* [Work to be completed] Produce word for word the lines of the data below running from the one that has "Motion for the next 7" to the one that has "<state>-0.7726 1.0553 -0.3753", inclusive, and no others.
:: Records provided ::
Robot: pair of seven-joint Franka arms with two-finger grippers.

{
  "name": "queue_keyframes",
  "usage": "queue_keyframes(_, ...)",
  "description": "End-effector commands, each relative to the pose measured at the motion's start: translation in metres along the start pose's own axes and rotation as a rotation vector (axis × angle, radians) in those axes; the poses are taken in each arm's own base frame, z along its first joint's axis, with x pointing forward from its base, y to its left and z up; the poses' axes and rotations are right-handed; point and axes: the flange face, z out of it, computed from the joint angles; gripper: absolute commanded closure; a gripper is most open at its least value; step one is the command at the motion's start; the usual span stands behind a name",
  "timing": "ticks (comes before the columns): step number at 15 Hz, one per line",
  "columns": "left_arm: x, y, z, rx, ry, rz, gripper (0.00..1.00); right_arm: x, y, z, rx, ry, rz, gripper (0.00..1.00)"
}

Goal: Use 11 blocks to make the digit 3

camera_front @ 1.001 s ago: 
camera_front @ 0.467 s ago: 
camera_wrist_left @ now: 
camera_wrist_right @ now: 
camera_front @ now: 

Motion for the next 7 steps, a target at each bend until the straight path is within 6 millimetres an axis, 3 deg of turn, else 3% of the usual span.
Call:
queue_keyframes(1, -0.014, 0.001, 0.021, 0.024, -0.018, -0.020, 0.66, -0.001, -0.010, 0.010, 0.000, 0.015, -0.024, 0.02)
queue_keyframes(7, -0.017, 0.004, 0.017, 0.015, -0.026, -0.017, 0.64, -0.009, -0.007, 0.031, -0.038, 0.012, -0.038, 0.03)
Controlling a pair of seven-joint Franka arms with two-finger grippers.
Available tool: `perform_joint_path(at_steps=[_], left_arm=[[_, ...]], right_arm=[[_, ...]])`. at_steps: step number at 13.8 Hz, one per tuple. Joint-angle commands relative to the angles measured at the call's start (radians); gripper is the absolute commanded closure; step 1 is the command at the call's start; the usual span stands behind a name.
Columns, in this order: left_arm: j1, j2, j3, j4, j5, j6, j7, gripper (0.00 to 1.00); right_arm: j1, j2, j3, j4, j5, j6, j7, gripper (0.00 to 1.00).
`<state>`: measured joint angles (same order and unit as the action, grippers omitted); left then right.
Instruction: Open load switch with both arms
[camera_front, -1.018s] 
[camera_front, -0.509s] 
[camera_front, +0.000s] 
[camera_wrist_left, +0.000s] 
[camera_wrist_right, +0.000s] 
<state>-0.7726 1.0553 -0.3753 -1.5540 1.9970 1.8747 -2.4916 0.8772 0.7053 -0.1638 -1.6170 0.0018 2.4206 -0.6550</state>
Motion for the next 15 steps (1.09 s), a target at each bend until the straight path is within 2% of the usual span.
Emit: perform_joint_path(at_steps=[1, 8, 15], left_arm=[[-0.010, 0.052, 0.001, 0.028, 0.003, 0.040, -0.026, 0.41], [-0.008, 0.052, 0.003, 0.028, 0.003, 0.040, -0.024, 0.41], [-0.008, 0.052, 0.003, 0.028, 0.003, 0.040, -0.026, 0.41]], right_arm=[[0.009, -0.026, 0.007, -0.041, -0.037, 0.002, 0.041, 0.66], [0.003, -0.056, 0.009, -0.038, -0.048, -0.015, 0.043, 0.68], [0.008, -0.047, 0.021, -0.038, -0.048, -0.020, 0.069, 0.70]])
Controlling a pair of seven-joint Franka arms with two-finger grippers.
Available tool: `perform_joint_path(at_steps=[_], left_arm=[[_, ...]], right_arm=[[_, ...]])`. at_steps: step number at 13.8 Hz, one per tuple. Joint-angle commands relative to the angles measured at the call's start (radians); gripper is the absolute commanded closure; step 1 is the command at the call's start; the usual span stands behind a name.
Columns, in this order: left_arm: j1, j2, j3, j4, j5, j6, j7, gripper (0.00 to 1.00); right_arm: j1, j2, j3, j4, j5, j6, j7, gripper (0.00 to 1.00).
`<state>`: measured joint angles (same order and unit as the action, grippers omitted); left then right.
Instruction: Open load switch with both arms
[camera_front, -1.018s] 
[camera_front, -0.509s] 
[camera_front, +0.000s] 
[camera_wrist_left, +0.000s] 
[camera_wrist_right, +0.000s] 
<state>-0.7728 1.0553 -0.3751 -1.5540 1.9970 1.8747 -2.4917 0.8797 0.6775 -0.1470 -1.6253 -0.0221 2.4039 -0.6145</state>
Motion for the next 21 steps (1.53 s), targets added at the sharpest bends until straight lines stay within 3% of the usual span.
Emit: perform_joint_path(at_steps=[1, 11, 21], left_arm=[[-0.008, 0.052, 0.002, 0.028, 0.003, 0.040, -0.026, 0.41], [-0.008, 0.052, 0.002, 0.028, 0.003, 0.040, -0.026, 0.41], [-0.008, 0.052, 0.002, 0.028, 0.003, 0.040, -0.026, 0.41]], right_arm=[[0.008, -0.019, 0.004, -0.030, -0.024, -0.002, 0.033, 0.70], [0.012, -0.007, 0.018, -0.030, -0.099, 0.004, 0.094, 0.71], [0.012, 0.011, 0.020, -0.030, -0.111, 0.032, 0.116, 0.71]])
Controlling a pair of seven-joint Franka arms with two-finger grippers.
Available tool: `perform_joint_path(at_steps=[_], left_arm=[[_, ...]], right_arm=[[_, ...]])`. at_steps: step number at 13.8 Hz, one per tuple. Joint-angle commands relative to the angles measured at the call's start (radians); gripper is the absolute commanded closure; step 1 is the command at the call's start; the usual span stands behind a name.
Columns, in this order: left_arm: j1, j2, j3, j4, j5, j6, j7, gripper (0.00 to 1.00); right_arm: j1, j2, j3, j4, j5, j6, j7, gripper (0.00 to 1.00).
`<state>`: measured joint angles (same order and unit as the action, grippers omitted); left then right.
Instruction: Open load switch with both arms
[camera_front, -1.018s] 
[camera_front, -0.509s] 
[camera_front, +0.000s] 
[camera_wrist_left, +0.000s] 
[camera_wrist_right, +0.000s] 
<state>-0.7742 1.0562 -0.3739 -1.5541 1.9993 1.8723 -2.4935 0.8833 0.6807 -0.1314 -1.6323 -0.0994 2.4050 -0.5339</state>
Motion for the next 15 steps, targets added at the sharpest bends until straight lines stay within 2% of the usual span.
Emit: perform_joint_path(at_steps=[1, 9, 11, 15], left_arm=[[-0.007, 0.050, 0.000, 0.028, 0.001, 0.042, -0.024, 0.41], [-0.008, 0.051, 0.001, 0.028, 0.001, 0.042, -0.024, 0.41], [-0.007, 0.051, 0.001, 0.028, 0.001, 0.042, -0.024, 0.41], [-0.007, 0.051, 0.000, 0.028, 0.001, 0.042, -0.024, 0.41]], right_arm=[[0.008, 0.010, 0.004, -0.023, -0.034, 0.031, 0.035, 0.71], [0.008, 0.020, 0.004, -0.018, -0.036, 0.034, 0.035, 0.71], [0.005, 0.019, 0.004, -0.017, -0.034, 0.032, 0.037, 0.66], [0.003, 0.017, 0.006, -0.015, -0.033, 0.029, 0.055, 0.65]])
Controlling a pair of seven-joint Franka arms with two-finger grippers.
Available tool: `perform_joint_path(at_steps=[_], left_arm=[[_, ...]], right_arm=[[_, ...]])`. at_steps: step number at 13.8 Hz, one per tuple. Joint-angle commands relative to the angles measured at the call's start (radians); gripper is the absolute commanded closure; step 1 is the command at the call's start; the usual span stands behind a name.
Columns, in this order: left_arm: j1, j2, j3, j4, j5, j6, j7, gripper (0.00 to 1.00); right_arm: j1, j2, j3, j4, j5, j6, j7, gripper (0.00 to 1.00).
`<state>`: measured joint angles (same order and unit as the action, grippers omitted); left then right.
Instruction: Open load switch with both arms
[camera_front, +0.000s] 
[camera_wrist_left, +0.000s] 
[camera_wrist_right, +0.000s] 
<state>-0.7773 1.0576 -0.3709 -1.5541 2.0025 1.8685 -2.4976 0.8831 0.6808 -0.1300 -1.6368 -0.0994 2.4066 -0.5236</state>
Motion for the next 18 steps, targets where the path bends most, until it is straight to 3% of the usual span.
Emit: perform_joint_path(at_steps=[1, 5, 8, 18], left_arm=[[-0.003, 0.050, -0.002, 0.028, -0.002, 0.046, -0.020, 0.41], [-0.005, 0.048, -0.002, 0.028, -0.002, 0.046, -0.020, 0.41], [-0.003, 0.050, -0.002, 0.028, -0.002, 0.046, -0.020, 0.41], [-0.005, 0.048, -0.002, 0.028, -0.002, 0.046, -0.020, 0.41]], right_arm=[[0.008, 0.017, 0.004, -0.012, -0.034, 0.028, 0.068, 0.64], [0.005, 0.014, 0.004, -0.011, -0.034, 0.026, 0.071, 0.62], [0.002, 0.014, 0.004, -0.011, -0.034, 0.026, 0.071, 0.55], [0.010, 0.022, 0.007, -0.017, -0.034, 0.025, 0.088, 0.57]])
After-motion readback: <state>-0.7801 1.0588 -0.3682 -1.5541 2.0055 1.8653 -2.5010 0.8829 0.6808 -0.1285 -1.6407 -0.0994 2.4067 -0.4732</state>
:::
* [Written answer]
Motion for the next 7 steps, a target at each bend until the straight path is within 6 millimetres an axis, 3 deg of turn, else 3% of the usual span.
Call:
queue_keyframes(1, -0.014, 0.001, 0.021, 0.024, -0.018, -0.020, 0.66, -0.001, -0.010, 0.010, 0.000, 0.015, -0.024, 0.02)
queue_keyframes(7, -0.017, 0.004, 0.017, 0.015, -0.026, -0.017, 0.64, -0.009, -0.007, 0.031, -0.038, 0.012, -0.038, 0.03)
Controlling a pair of seven-joint Franka arms with two-finger grippers.
Available tool: `perform_joint_path(at_steps=[_], left_arm=[[_, ...]], right_arm=[[_, ...]])`. at_steps: step number at 13.8 Hz, one per tuple. Joint-angle commands relative to the angles measured at the call's start (radians); gripper is the absolute commanded closure; step 1 is the command at the call's start; the usual span stands behind a name.
Columns, in this order: left_arm: j1, j2, j3, j4, j5, j6, j7, gripper (0.00 to 1.00); right_arm: j1, j2, j3, j4, j5, j6, j7, gripper (0.00 to 1.00).
`<state>`: measured joint angles (same order and unit as the action, grippers omitted); left then right.
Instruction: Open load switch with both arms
[camera_front, -1.018s] 
[camera_front, -0.509s] 
[camera_front, +0.000s] 
[camera_wrist_left, +0.000s] 
[camera_wrist_right, +0.000s] 
<state>-0.7726 1.0553 -0.3753 -1.5540 1.9970 1.8747 -2.4916 0.8772 0.7053 -0.1638 -1.6170 0.0018 2.4206 -0.6550</state>

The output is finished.